En octobre 2024, le président Bassirou Diomaye Faye et le Premier ministre Ousmane Sonko ont dévoilé « Sénégal 2050 », un projet visant à transformer l’économie sénégalaise sur 25 ans. Cette vision promet une croissance de 6,5 à 7 % par an d’ici 2029, une dette publique réduite à 70 % du PIB, une inflation maîtrisée à 2 % et un revenu par habitant triplé à 4 500 dollars d’ici 2050. Portée par une diversification – hydrocarbures, agro-industrie, numérique – et des investissements dans l’éducation et la santé, la première phase (2025-2029) exige 18 500 milliards de francs CFA , financés à 62 % par l’État, 23 % via des partenariats public-privé et 14 % par le privé. Mais la crise des finances publiques, révélée en 2025, et les réformes urgentes réclamées par le FMI compromettent cette ambition.
Une dette cachée qui ébranle les bases
La première année du mandat a été marquée par un audit des finances publiques, suivi d’un rapport de la Cour des comptes le 12 février 2025. Celui-ci a révélé une dette à 99,67 % du PIB fin 2023 (18 558,91 milliards de francs CFA), contre 76,3 % déclarés sous Macky Sall. Le déficit budgétaire, affiché à 5,5 % du PIB sur 2019-2023, atteignait en réalité 10,4 % en moyenne, avec un pic à 12,3 % en 2023. Le FMI a confirmé une dette dissimulée de plus de 7 milliards d’euros, estimant le ratio dette/PIB à 105,7 % fin 2024, avec un déficit de 11,7 %. Cette situation a valu une dégradation de la note souveraine par Moody’s, rendant l’accès aux marchés obligataires presque impossible. « C’est une très mauvaise nouvelle pour l’économie. Les Sénégalais risquent de souffrir et, à court terme, les autorités n’ont plus aucune marge de manœuvre budgétaire », déplore l’économiste Thierno Thioune, ancien Directeur du Centre de recherches économiques appliquées (CREA).
Un financement ambitieux mais incertain
Sénégal 2050 repose sur des ressources internes et des investissements étrangers, dans une logique de souveraineté économique. Pourtant, « avec une dette à 100 % du PIB et un déficit supérieur à 12 %, il n’est pas possible de financer le développement sur le marché obligataire international », note Thioune.

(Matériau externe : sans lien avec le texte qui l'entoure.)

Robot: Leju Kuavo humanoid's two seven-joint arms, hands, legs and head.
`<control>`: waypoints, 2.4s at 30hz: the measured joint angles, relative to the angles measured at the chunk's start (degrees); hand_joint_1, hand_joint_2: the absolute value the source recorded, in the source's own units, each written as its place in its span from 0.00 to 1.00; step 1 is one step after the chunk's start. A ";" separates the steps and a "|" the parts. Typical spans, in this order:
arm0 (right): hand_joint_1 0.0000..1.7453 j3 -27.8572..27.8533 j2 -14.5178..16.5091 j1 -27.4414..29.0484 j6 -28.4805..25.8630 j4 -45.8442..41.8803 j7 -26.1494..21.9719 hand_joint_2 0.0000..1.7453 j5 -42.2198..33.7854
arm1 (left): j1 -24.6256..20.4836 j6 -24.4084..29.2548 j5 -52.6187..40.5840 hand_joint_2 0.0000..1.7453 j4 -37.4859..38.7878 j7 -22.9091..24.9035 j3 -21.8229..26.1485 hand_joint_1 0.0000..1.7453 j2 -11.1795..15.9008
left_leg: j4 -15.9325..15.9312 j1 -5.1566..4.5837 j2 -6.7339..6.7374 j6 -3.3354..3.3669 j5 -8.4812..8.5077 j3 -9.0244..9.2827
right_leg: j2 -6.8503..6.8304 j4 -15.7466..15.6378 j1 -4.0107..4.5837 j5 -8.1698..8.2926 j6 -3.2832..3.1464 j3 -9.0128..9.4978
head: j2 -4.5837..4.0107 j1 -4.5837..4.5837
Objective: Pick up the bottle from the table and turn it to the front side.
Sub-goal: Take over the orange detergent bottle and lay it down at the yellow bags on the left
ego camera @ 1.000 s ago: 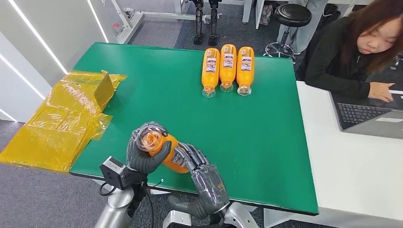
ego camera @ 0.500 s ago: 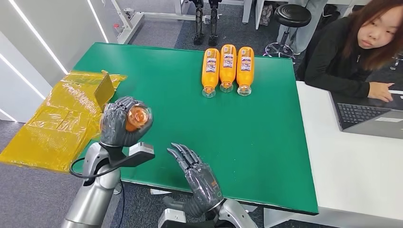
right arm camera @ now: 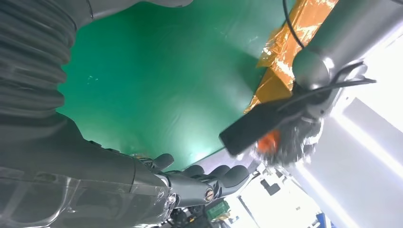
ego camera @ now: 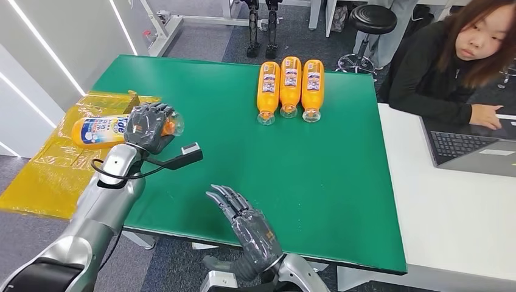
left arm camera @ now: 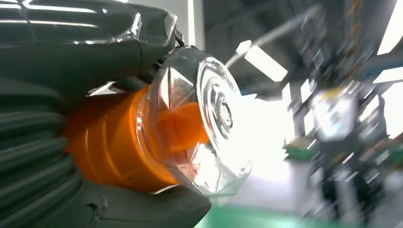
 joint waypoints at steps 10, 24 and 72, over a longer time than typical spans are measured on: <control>0.00 0.07 -1.24 -0.35 0.06 0.15 -1.84 1.00 -2.09 | -2.42 -4.37 -1.21 1.00 14.46 6.70 -0.05 1.00 4.04 | -0.02 0.00 0.02 0.00 0.00 -0.08 | 0.02 -0.01 0.01 -0.01 -0.01 -0.08 | 0.00 0.01; 0.00 0.39 -1.95 -1.27 -0.90 1.32 -1.75 1.00 -2.90 | -3.65 -7.49 -3.65 1.00 19.31 8.20 -0.05 0.00 4.30 | 0.01 0.00 -0.04 0.00 0.00 -0.10 | -0.05 -0.01 0.00 0.00 -0.01 -0.12 | 0.00 0.02; 0.00 -15.43 -5.09 16.77 -19.68 -11.32 -12.21 1.00 -8.84 | 38.02 -47.15 83.96 1.00 -55.38 -27.95 2.97 0.00 -13.53 | 0.00 -0.04 -0.06 0.07 -0.22 -0.07 | -0.11 -0.15 -0.06 -0.07 0.04 -0.03 | 0.00 0.01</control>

Le discours de rupture, s’il séduit, semble difficilement conciliable avec la nécessité d’attirer des capitaux extérieurs. « Espérer une arrivée massive de capitaux étrangers et, dans le même temps, prononcer des discours politiques de souverainisme, cela ressemble à un vœu pieux », ajoute-t-il. Les modèles asiatiques, souvent évoqués, ont bâti leur essor sur des bases industrielles et des investissements massifs, des préalables absents aujourd’hui. À ce jour, aucun grand chantier n’a démarré. « Il leur reste trois ans pour lancer cette vision 2050, compte tenu du fait que la dernière année sera consacrée à la campagne électorale », observe Thioune.
Les réformes urgentes exigées par le FMI
Face à cette crise, le FMI, qui a suspendu son programme de 1,8 milliard de dollars après l’audit, presse Dakar d’agir. Lors de sa mission du 18 au 26 mars 2025, Edward Gemayel, chef de mission, a insisté sur plusieurs mesures. Il préconise une rationalisation des exonérations fiscales, qui absorbent 7 à 8 % du PIB, pour accroître les recettes et ramener le déficit à 3 % du PIB (norme UEMOA) d’ici 2025-2026. Il appelle aussi à réduire progressivement les subventions énergétiques, représentant 4 % du PIB depuis la pandémie, au profit de transferts ciblés aux plus vulnérables, libérant ainsi des fonds pour des projets productifs. Enfin, il exige un assainissement budgétaire rigoureux : apurement des arriérés (notamment envers le privé et l’énergie), renforcement de la gouvernance via l’OFNAC et l’ITIE, et un plan crédible de désendettement, jugé soutenable mais préoccupant. Ces réformes conditionnent un éventuel accord en juin 2025, crucial pour financer Sénégal 2050.
Signes de rigueur et tensions sociales
« Il est encore trop tôt pour parler de plan de rigueur, mais les premières mesures tombent », relève Thioune. La suppression d’exonérations fiscales et les licenciements dans des entités publiques (Port de Dakar, Aéroport Blaise Diagne, etc.), touchant 3 000 employés selon les syndicats, ont provoqué des grèves en mars 2025. Paradoxalement, le budget de la Primature et du Parlement a augmenté, contredisant les promesses de sobriété étatique. Ces signaux laissent présager une austérité implicite, difficilement compatible avec les investissements massifs requis.